Visited Kenosha about a month ago just to see the Civil War Museum and the 1st Congregational Church. My third cousin, twice removed, in Tampa is a descendant of Christopher and Rebecca George, who designed and built the church. War widows and children orphaned by the war sometimes enjoyed a special status in some circles.
Now it's clear who and why those folks made such a big fuss in Madison during the recall days. Walker represented freedom for the slaves on the public sector union plantation.
Hence the extra-democratic techniques the Left used to fight the law.
I think there's a role for teacher unions to play going forward. But the better teachers and the parents -- the taxpayers and voters, remember them -- reject the role that the teacher unions have taken on.
It smells like Freedom somehow.
What will change? The Teachers already control the school board - they still vote their paychecks.
Have you ever seen an outside reformer elected to a school board who didn't parrot the teachers position of more pay and benefits? Of course not!
The Teachers are smart enough to realize that since they vote their paychecks - they don't need to pay a third party to represent them.
Kenosha Unified School District residents approved a 2.19 percent increase to the district’s tax levy at the district’s annual meeting at Mahone Middle School Thursday night.
KUSD Teachers get two raises this year - one from the school board and another by voting out the union.
The day you have a school board that is not going to give KUSD Teachers what they want - that is the day the union will be voted in again!
It's kind of like Scott Walker's stealth pay raise for public employees - cutting top income tax rates - yet still continuing to grow government and take on more debt.

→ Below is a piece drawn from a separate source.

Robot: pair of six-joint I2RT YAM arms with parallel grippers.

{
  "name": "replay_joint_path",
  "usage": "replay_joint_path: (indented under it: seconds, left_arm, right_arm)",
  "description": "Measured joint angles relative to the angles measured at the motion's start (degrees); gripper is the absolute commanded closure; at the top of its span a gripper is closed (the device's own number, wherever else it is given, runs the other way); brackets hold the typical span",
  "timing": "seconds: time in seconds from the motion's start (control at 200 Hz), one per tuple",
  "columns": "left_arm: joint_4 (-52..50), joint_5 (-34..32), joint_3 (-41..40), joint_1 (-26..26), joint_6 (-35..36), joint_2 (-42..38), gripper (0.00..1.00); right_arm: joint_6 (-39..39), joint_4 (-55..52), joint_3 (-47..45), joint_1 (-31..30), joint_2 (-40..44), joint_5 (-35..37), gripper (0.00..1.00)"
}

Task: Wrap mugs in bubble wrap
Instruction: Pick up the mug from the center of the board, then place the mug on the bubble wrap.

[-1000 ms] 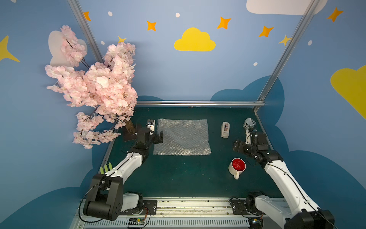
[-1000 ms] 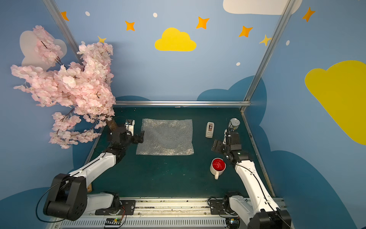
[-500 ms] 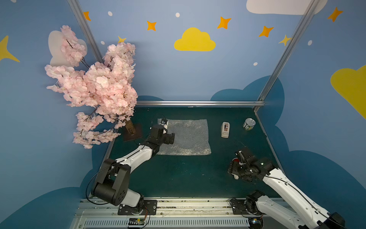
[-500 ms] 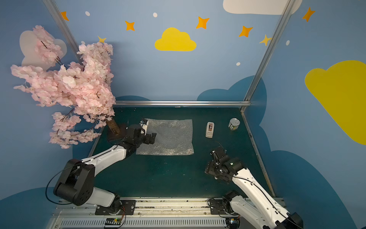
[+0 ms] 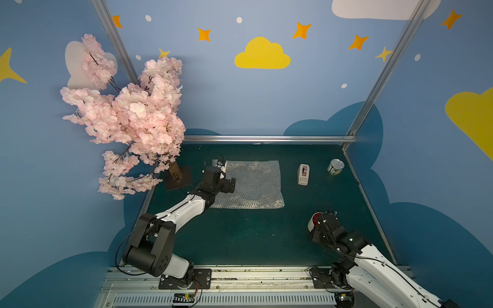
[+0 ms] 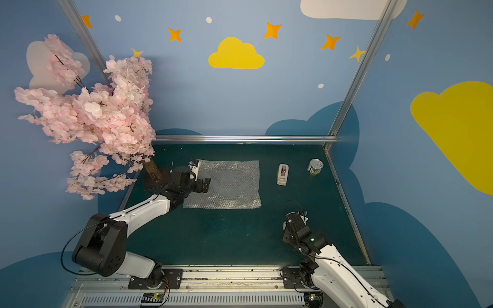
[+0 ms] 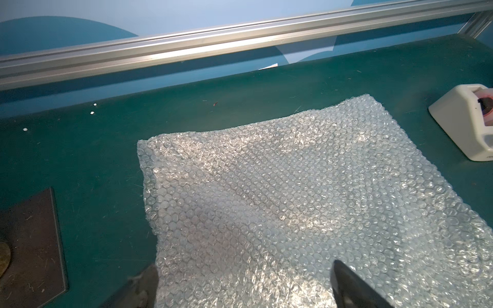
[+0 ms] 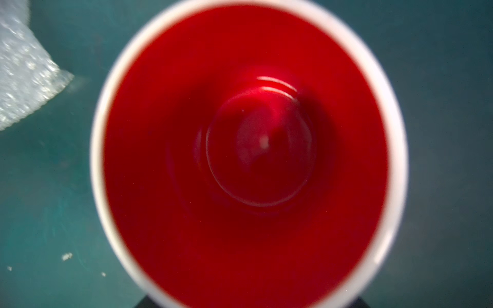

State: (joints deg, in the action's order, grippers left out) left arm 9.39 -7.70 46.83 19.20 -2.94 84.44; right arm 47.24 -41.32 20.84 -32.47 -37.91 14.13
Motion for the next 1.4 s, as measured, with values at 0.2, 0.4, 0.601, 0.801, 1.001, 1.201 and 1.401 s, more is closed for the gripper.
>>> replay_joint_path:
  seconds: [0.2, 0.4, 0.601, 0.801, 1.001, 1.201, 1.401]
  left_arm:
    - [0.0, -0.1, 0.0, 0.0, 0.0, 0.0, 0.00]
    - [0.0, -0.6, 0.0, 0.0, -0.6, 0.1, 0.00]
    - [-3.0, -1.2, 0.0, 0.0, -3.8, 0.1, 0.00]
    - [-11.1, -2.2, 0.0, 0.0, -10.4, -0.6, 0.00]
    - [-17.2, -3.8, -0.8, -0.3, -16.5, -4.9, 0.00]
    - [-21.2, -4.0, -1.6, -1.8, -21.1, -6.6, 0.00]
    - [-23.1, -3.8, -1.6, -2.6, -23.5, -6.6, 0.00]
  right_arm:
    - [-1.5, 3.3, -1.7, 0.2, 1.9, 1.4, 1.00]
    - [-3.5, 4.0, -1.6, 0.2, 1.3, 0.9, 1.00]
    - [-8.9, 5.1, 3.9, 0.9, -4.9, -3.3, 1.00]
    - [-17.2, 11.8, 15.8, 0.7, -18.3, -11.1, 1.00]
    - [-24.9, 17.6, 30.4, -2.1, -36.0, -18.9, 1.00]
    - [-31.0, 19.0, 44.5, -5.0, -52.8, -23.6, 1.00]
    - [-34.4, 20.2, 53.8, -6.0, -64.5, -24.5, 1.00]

The real problem that needs to be addressed is that public employees everywhere in Wisconsin are overpaid, overcompensated, retire too young, and that property taxes have made many areas of Wisconsin uncompetitive in a global economy.

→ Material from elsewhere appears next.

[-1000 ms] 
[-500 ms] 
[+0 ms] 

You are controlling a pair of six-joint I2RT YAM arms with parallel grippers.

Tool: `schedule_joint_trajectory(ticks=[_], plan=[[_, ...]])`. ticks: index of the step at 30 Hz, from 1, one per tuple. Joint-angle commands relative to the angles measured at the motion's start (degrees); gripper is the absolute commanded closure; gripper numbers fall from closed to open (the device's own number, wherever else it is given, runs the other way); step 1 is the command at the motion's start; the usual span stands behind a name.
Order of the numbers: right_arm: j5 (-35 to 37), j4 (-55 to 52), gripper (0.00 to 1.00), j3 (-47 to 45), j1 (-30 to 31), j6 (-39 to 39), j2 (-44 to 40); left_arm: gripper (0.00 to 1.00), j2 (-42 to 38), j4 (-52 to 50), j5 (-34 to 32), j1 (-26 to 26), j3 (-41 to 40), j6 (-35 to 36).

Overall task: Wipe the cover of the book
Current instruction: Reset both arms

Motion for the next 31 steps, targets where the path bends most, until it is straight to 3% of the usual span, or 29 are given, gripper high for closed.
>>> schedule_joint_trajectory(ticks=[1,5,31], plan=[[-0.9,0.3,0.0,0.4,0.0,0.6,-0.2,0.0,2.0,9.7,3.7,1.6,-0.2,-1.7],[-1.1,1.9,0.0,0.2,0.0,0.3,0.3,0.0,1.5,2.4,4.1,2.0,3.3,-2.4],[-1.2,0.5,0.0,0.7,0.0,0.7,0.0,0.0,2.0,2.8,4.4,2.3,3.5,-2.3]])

Put all public employees in Wisconsin on Obamacare and end the looting of communities by public officials!
This seems like it will be a good situation for sniffing out MSM bias. It's a huge, gigantic story. It utterly repudiates the entire tale of the unions, the one they have been spinning for years. Now it will just be a "local story". Unfortunately for the unions, they know they're in trouble. Might we finally see some chinks in the PSU armor?
Solidarity Forever!
I guess this is what democracy looks like.
Freedom now
I come from a family of fine schoolteachers, all of whose students have outperformed their peers. Still, when I introduced my two-year-old son to my truly distinguished schoolteacher aunt, she said, "You aren't going to send him to public schools, are you?"

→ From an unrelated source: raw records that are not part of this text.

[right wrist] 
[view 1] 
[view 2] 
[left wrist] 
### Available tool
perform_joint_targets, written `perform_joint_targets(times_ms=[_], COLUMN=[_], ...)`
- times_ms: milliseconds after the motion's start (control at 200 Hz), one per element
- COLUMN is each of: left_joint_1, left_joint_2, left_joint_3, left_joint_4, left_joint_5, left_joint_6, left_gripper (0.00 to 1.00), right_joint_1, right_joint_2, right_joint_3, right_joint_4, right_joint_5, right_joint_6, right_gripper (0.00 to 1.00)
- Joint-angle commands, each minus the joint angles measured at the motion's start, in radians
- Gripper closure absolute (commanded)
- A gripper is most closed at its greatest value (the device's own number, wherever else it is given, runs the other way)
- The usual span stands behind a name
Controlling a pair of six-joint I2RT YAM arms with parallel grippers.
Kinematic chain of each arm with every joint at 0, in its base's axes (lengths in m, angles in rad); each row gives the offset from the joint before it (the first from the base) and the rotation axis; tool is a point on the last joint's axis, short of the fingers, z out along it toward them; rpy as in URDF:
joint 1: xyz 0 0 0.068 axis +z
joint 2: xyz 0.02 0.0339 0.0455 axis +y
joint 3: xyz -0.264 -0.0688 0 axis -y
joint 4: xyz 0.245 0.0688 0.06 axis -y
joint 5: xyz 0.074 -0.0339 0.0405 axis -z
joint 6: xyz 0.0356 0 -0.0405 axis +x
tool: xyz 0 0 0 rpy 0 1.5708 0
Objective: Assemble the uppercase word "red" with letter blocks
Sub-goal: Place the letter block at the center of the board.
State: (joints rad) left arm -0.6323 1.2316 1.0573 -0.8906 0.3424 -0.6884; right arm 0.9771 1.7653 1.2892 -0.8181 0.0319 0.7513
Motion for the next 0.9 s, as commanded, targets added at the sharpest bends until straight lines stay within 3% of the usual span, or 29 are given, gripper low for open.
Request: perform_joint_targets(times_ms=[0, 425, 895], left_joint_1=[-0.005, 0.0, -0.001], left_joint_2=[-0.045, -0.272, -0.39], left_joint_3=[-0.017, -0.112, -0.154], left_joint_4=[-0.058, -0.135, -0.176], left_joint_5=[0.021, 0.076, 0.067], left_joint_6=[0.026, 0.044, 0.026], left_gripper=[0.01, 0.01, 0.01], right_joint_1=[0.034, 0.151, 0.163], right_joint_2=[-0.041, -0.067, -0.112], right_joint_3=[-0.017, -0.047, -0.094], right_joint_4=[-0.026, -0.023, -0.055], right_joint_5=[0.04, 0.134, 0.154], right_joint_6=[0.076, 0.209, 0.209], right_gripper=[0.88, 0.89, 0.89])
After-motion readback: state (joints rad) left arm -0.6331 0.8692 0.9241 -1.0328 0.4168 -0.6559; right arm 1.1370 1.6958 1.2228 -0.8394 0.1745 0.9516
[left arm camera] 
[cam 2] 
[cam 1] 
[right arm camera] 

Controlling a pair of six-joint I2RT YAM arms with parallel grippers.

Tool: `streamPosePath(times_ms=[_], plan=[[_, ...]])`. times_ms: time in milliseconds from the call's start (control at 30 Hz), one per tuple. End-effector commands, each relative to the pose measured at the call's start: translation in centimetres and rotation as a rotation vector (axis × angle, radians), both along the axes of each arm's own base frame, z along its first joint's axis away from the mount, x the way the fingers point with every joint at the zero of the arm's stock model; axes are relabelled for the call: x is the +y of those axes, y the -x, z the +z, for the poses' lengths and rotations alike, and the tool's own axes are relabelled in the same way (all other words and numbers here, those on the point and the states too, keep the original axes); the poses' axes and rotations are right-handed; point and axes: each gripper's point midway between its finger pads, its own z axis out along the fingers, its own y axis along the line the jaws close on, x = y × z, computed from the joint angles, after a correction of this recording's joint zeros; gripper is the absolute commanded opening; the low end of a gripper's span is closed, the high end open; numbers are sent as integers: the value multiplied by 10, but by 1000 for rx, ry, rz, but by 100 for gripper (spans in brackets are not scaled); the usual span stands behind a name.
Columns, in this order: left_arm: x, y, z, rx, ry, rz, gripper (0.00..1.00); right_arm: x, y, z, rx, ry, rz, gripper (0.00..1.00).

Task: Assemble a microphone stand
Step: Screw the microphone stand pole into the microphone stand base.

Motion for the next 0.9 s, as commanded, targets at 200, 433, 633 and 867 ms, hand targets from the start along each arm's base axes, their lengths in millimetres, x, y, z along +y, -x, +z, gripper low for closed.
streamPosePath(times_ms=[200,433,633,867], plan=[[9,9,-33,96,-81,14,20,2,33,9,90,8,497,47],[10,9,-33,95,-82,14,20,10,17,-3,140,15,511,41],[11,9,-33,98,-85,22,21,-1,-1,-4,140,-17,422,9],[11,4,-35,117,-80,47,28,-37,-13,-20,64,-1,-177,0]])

We started him in our state's best school district and, after second grade, threw up our hands. The Northeast private prep school cost us a fortune and was by no means perfect, but at least our child was not treated like an undifferentiated extrusion from an industrial enterprise. In the public school, as a bright but undemanding child, he sat in the back of a small class and got absolutely no attention. When we left our last parent-teacher conference, my husband said, "She has no idea who our kid is."
Schools need to be about the students. With teachers' unions, schools become about the teachers and their rules, about extra pay for coming in 15 minutes early, about whether parents should be notified when children have problems.
The teachers at my son's private school were paid less but respected more. They were, with some exceptions, better prepared and more devoted to their students than the ones in the public schools.
I'm all for respecting teachers, but the teacher union movement has reduced a noble profession.
My son, now 21, is finishing a top college in a STEM major with magna cum laude grades and fine employment prospects. I don't think he would be where he is if we had left him in a public school.